Re-forming: A Woman Overcomes Chronic Illness with Yoga

Submitted by Monica Voss on Thu, Jan 27, 2011 - 11:50am

Breathing, growing roots, and letting go are strategies which have sustained my body through physical life changes—pregnancy, childbirth, menopause—and my mind during parenting, while working, and within relationships. Yoga fosters my imagination, offers me the opportunity to try to understand the mind, and helps me to connect with the rhythms of nature. It brings me physical pleasure, comfort in my own skin, emotional security, and supports my hopes, goals, and dreams.

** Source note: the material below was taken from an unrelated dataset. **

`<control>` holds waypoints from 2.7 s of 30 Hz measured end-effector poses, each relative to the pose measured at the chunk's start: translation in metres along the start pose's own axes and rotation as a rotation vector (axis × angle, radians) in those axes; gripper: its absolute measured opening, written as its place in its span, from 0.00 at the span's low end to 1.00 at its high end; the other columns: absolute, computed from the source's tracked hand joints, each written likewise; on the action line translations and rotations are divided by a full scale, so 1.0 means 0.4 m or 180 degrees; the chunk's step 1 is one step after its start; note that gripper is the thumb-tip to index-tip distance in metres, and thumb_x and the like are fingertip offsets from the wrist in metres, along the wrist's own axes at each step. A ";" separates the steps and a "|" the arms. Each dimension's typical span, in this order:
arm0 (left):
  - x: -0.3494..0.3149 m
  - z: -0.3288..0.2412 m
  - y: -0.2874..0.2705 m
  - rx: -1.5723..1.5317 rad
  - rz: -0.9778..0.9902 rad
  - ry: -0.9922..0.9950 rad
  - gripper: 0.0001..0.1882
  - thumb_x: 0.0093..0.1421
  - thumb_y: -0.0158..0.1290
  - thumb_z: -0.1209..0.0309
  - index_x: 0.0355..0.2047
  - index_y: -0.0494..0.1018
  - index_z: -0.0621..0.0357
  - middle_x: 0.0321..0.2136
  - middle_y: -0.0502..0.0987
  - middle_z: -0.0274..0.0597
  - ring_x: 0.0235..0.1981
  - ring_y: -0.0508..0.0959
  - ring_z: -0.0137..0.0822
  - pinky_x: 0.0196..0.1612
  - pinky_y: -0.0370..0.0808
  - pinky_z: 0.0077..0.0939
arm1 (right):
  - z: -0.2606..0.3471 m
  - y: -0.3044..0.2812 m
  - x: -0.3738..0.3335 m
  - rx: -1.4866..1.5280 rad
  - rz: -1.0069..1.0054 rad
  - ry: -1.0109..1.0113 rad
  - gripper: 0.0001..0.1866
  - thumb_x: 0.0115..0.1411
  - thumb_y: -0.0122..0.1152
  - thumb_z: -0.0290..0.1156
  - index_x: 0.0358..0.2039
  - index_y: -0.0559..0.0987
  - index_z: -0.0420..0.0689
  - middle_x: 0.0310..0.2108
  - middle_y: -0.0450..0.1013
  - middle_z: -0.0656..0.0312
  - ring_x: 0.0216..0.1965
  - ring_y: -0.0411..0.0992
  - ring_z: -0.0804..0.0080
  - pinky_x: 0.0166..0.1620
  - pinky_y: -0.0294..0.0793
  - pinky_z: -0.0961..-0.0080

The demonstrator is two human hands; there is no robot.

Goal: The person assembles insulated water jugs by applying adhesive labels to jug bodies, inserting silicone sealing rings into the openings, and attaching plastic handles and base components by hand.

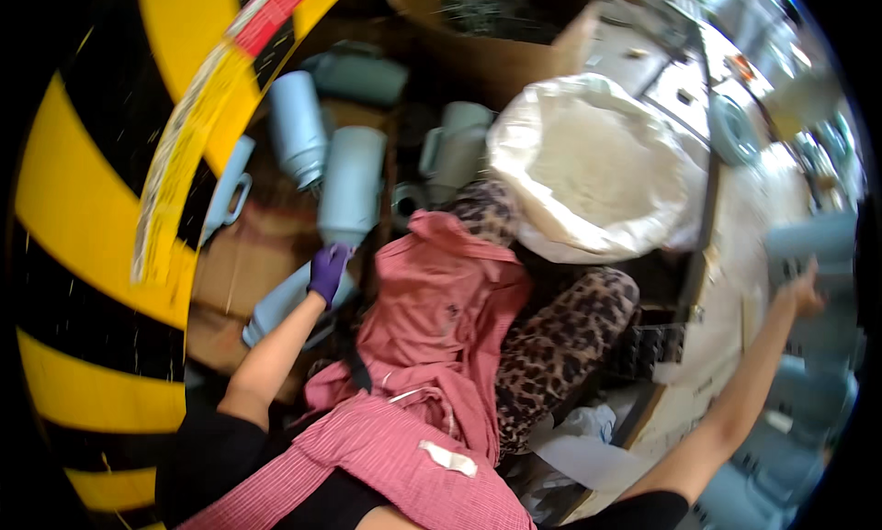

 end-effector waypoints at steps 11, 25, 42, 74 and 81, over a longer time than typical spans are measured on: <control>0.208 0.428 -0.214 0.3255 0.0483 -0.1573 0.22 0.60 0.52 0.59 0.55 0.77 0.44 0.56 0.79 0.46 0.57 0.76 0.60 0.58 0.73 0.52 | 0.318 -0.490 -0.887 0.1403 0.3345 -0.2341 0.12 0.62 0.64 0.20 0.47 0.81 0.41 0.62 0.64 0.53 0.64 0.63 0.58 0.67 0.60 0.61; 0.106 0.437 0.238 0.2290 0.3157 -0.1164 0.32 0.59 0.56 0.44 0.55 0.78 0.52 0.55 0.80 0.47 0.55 0.79 0.49 0.57 0.74 0.44 | 0.283 -0.661 -1.142 0.1302 0.4223 -0.1770 0.08 0.58 0.64 0.18 0.38 0.83 0.41 0.51 0.73 0.57 0.53 0.69 0.61 0.58 0.67 0.66; -0.220 -0.779 -0.254 0.2056 -0.0816 0.2582 0.23 0.60 0.59 0.49 0.19 0.77 0.54 0.21 0.78 0.46 0.25 0.79 0.50 0.35 0.76 0.47 | 0.769 -0.766 -1.479 0.3896 0.4849 -0.3327 0.40 0.46 0.78 0.30 0.62 0.73 0.46 0.67 0.61 0.49 0.67 0.60 0.45 0.67 0.62 0.50; -0.365 -1.269 -0.034 -0.1548 0.2772 0.3607 0.57 0.44 0.76 0.63 0.71 0.56 0.62 0.62 0.72 0.52 0.62 0.73 0.41 0.66 0.68 0.36 | 0.854 -0.940 -0.940 0.3586 0.3386 -0.4935 0.17 0.60 0.66 0.44 0.24 0.81 0.43 0.23 0.76 0.61 0.27 0.75 0.64 0.35 0.73 0.68; 0.170 -1.520 -0.190 -0.1220 -0.1115 0.4861 0.73 0.39 0.79 0.56 0.75 0.41 0.61 0.67 0.62 0.56 0.65 0.68 0.50 0.65 0.68 0.42 | 0.848 -0.752 -0.854 0.3715 0.2397 -0.2614 0.24 0.65 0.60 0.29 0.60 0.70 0.33 0.64 0.64 0.41 0.61 0.67 0.47 0.66 0.61 0.53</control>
Point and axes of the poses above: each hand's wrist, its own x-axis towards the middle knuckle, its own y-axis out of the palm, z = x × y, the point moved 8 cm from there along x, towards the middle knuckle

My Hatha Yoga practice and teaching are based on three principles learned from Vanda Scaravelli, my teacher for twelve years, and synthesized by Esther Myers, my teacher, colleague, and friend for almost twenty-five. In all of the poses, we breathe, ground the body consciously, and elongate the spine in wavelike pulsations, passively or actively using gravity for support and often releasing deeply held tension. These three principles—breathing, grounding, and releasing— are universal life skills, and their application to the asanas naturally results in individual expression of the asanas and the development of a rich inner life.

I have survived six decades without serious injury, surgery or illness, so it is difficult for me to imagine experiencing continual pain and deep fatigue. One of my students, however, has struggled through darkness and depression to the light of a very new life using grounding principles to help slough off despair, breathing to rebuild, and elongation to reach out to others. Now she offers her students the sanctuary and the resources she sought, providing succour, relief and inspiration.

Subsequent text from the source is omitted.